Task instructions
An exact reproduction of the records is required, with all images left out.

##### Material to process

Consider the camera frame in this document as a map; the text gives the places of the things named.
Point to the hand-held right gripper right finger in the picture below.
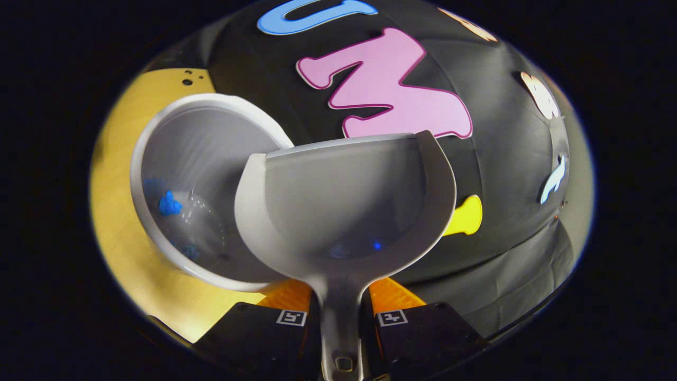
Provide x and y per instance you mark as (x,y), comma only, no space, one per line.
(423,338)

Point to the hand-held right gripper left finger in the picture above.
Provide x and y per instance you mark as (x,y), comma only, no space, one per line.
(264,344)

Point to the grey plastic dustpan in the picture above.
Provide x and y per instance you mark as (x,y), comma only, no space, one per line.
(344,201)

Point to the white ribbed garbage bin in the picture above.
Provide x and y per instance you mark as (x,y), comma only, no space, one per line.
(211,148)

##########

Exercise answer
Consider the camera frame in this document as a map; the text gives the places of the things named.
Point to the hand-held right gripper right finger in the picture below.
Provide x and y per instance you mark as (x,y), comma only, no space, one per line.
(423,338)

Point to the hand-held right gripper left finger in the picture above.
Provide x and y per instance you mark as (x,y), comma only, no space, one per line.
(264,344)

Point to the grey plastic dustpan in the picture above.
Provide x and y per instance you mark as (x,y), comma only, no space, one per line.
(344,201)

Point to the white ribbed garbage bin in the picture above.
Provide x and y per instance you mark as (x,y), comma only, no space, one per line.
(211,148)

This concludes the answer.